Dataset section section start

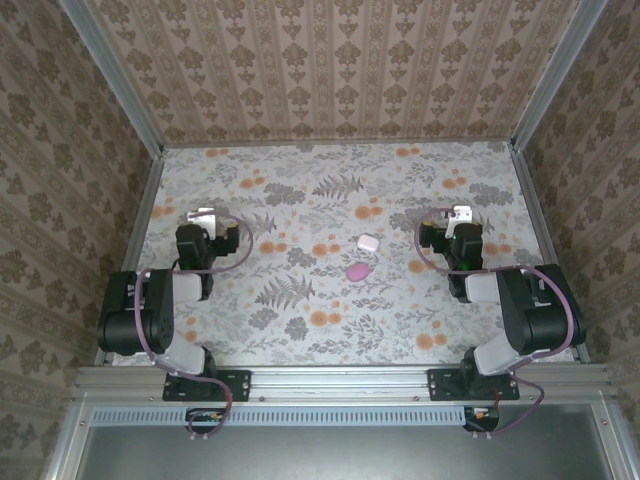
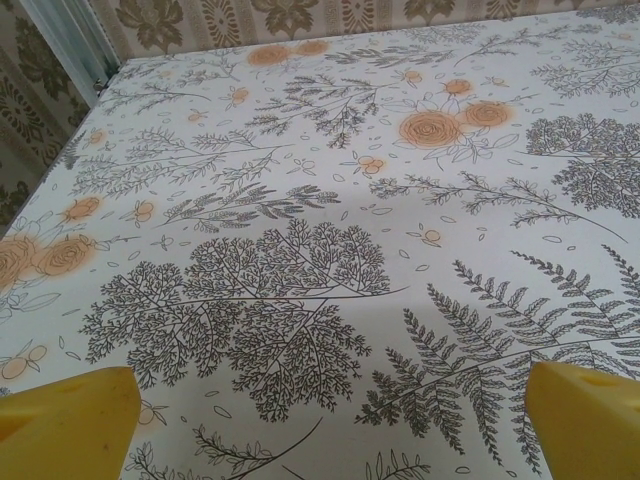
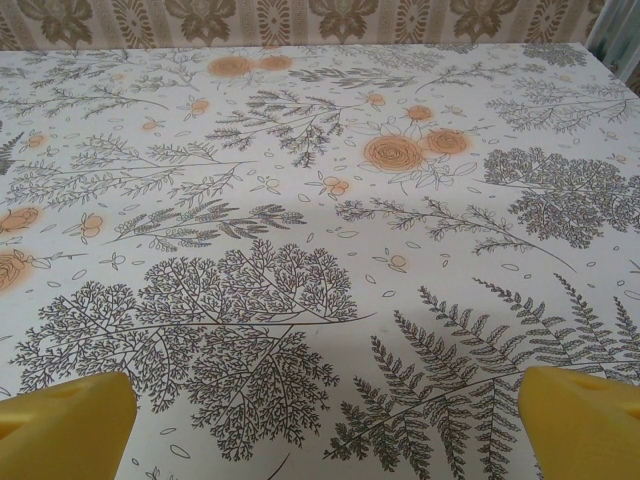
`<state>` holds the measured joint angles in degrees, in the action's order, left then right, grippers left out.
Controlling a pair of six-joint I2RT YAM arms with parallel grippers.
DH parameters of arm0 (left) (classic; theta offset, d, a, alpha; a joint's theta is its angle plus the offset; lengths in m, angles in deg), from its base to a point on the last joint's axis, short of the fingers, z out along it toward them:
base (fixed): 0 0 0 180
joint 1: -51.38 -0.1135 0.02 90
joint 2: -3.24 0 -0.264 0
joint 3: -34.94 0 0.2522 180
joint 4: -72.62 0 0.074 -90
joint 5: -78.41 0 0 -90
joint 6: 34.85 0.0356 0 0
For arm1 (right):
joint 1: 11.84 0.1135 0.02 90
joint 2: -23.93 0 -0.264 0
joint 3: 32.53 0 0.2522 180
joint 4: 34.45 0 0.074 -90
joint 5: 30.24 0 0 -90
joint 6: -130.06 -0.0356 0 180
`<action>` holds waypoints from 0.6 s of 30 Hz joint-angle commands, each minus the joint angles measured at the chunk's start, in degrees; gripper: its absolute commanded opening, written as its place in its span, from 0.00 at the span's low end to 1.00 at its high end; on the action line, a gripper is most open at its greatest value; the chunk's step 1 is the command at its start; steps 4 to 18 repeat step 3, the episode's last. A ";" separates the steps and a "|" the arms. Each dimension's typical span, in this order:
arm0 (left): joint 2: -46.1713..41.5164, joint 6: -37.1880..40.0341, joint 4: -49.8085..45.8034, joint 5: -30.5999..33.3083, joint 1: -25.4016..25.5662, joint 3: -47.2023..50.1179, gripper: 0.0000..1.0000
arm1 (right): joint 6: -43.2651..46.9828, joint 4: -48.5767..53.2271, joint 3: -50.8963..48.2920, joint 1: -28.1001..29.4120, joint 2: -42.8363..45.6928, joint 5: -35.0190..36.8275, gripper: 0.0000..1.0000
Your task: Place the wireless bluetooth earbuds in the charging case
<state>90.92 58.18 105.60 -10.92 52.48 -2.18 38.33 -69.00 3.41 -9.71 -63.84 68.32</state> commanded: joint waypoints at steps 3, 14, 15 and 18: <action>0.13 -0.21 1.07 0.69 -0.05 -0.11 1.00 | -0.91 -1.93 0.59 0.00 0.10 0.83 1.00; 0.13 -0.21 1.07 0.69 -0.05 -0.11 1.00 | -0.91 -1.93 0.59 0.00 0.10 0.83 1.00; 0.13 -0.21 1.07 0.69 -0.05 -0.11 1.00 | -0.91 -1.93 0.59 0.00 0.10 0.83 1.00; 0.13 -0.21 1.07 0.69 -0.05 -0.11 1.00 | -0.91 -1.93 0.59 0.00 0.10 0.83 1.00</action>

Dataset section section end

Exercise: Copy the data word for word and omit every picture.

Expected answer:
`<state>` holds the measured joint angles in degrees, in the action's order, left then right, grippers left out.
Controlling a pair of six-joint I2RT YAM arms with parallel grippers.
DH parameters of arm0 (left) (classic; theta offset, d, a, alpha; a joint's theta is its angle plus the offset; lengths in m, angles in deg), from its base to a point on the last joint's axis, short of the fingers, z out along it toward them:
base (fixed): 0 0 0 180
joint 1: -51.38 -0.1135 0.02 90
joint 2: -3.24 0 -0.264 0
joint 3: -34.94 0 0.2522 180
joint 4: -72.62 0 0.074 -90
joint 5: -78.41 0 0 -90
joint 6: 34.85 0.0356 0 0
For arm1 (right):
joint 1: 11.84 0.1135 0.02 90
joint 2: -23.93 0 -0.264 0
joint 3: 32.53 0 0.2522 180
joint 4: 34.45 0 0.074 -90
joint 5: 30.24 0 0 -90
joint 6: -130.06 -0.0356 0 180
`<action>` holds waypoints from 0.6 s of 30 Hz joint-angle commands, each minus the joint angles measured at the chunk's start, in degrees; gripper: its absolute commanded opening, written as its place in its span, from 0.00 at the span's low end to 1.00 at its high end; on the action line, a gripper is most open at its greatest value; the chunk's step 1 is the command at its start; steps 4 to 18 repeat step 3, the episode's last. A ";" separates the steps and a "|" the arms. Each dimension's typical span, in this order:
arm0 (left): joint 2: -46.1713..41.5164, joint 6: -37.1880..40.0341, joint 4: -49.8085..45.8034, joint 5: -30.5999..33.3083, joint 1: -25.4016..25.5662, joint 3: -47.2023..50.1179, gripper: 0.0000..1.0000
arm1 (right): joint 6: -43.2651..46.9828, joint 4: -48.5767..53.2271, joint 3: -50.8963..48.2920, joint 1: -28.1001..29.4120, joint 2: -42.8363..45.6928, joint 5: -35.0190..36.8275, gripper: 0.0000..1.0000
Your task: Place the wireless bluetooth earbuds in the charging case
<state>90.92 58.18 105.60 -10.92 52.48 -2.18 38.33 -69.00 3.41 -9.71 -63.84 68.32</state> commanded: joint waypoints at steps 3, 14, 15 and 18: <action>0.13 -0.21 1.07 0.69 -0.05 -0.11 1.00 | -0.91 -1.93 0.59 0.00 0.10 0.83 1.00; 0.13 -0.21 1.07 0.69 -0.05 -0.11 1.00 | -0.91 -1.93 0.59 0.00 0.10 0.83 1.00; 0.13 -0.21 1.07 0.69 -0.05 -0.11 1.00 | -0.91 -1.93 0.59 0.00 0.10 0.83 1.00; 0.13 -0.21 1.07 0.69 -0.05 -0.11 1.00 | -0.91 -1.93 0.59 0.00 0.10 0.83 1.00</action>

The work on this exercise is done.